'Calma, tô trabalhando': PM atirou em ambulante após discussão, diz enteado
O enteado do vendedor de balas Hiago Bastos, 22, morto ontem baleado pelo policial militar Carlos Arnaud Baldez Silva Júnior em Niterói (RJ), relatou à Polícia Civil que o vendedor pediu "calma" antes de ser atingido por um único tiro no peito.
No depoimento ao qual o UOL teve acesso, o adolescente de 14 anos relata que a confusão começou quando um homem disse a Hiago que não era obrigado a comprar balas e eles começaram a discutir. Neste momento, o PM —que estava de folga— questionou o motivo da briga, mandou Hiago encostar na parede e sacou a arma.
Ao ver a pistola, o vendedor ambulante disse, segundo seu enteado: "Calma! Você vai me atirar. Eu tô trabalhando".
Na versão do menino, após ouvir Hiago, o sargento da PM insistiu para que o vendedor "encostasse" e, logo depois, apertou o gatilho.
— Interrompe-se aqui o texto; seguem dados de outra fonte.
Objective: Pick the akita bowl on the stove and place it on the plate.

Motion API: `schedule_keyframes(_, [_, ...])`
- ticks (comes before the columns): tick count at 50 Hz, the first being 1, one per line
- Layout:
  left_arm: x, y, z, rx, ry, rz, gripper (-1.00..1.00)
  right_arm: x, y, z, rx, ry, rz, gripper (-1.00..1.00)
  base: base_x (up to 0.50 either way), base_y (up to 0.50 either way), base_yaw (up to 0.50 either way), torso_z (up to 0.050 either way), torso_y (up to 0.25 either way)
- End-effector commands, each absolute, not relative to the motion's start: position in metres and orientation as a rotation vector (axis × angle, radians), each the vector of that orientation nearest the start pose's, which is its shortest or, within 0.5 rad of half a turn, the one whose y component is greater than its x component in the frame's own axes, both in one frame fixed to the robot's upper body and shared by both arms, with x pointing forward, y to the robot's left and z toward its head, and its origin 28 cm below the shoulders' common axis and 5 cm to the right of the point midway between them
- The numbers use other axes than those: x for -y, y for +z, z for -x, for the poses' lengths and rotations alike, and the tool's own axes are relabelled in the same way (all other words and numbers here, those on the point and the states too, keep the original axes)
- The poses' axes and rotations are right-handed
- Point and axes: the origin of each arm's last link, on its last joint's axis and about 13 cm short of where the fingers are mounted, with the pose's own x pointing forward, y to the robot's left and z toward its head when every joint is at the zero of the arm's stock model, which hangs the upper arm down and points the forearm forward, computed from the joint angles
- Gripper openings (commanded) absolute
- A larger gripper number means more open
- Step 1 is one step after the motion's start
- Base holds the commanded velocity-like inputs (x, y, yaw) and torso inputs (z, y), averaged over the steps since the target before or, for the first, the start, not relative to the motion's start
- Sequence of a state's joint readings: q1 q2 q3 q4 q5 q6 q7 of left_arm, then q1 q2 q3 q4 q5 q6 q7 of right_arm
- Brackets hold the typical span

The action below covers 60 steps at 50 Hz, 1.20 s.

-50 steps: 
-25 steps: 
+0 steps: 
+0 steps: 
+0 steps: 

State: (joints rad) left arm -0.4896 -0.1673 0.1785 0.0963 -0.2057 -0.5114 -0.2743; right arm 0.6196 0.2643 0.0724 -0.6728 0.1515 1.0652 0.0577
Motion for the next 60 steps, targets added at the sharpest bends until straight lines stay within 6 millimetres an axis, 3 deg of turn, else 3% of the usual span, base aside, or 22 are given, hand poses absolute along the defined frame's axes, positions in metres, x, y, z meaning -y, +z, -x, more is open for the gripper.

O crime ocorreu na Praça Arariboia em frente ao Terminal das Barcas de Niterói às 11h em plena luz do dia e em horário de bastante movimento.
O enteado nega que Hiago tenha brigado fisicamente com o PM ou tentado retirar a arma de sua mão.
O sargento Arnaud Júnior foi preso ontem por homicídio doloso (quando há intenção de matar) qualificado por motivo fútil. A reportagem do UOL não localizou a defesa do policial.
Em seu depoimento à polícia, Arnaud Júnior disse ter visto Hiago abordando um terceiro homem dizendo "me dá o seu dinheiro ou eu vou te assaltar" —depoimentos de testemunhas à polícia contradizem a versão.
Por meio de nota, a PM também disse ontem que "de acordo com informações preliminares, um policial militar de folga reagiu a uma tentativa de roubo" —no entanto, a investigação não confirmou essa versão.
Hiago já foi agredido por vender bala e queria festa para filha
Hiago trabalhava na região onde foi morto há cerca de três anos. No final do mês, ele comemoraria a festa de dois anos da sua única filha.
O advogado Roberto Gatti disse que, em 2019, Hiago chegou a ser agredido por seguranças de um shopping de Niterói após se recusar a deixar o local. Na ocasião, o rapaz estava no interior do estabelecimento vendendo balas e acabou imobilizado e agredido por funcionários.
Gatti disse que o rapaz —por ter passagens pela polícia— costumava ser alvo de discriminação.
Quando menor de idade, Hiago teve anotações por fatos análogos a furto, roubo e tentativa de homicídio. Para o advogado, isso fazia com que o ambulante fosse conduzido com frequência a delegacias. Gatti diz que chegou a acompanhá-lo em algumas ocasiões.
A presidente da Comissão de Direitos Humanos da OAB-Niterói, Andrea Kraemer, esteve ontem na Delegacia de Homicídios para amparar a família de Hiago. Ela disse que conhecia o rapaz da estação das barcas e o definiu como educado e cordial.
"Quando eu ia para o Rio, ele estava sempre na Praça Arariboia. Às vezes, eu comprava as balas. Ele ficava ali tinha um bom tempo. Era uma pessoa bem conhecida. Sempre era muito educado, cordial. Nunca tive problema com ele, nunca me empurrou bala goela abaixo", comentou.
Uma amiga do vendedor, que pediu para não ter o nome divulgado, descreveu Hiago como uma pessoa trabalhadora.
"Ele chegava sempre cedinho naquela região para trabalhar e ficava até tarde vendendo bala. Era um cara bem comunicativo, que fala com todo mundo, muito brincalhão, só estava trabalhando, como fazia todo dia."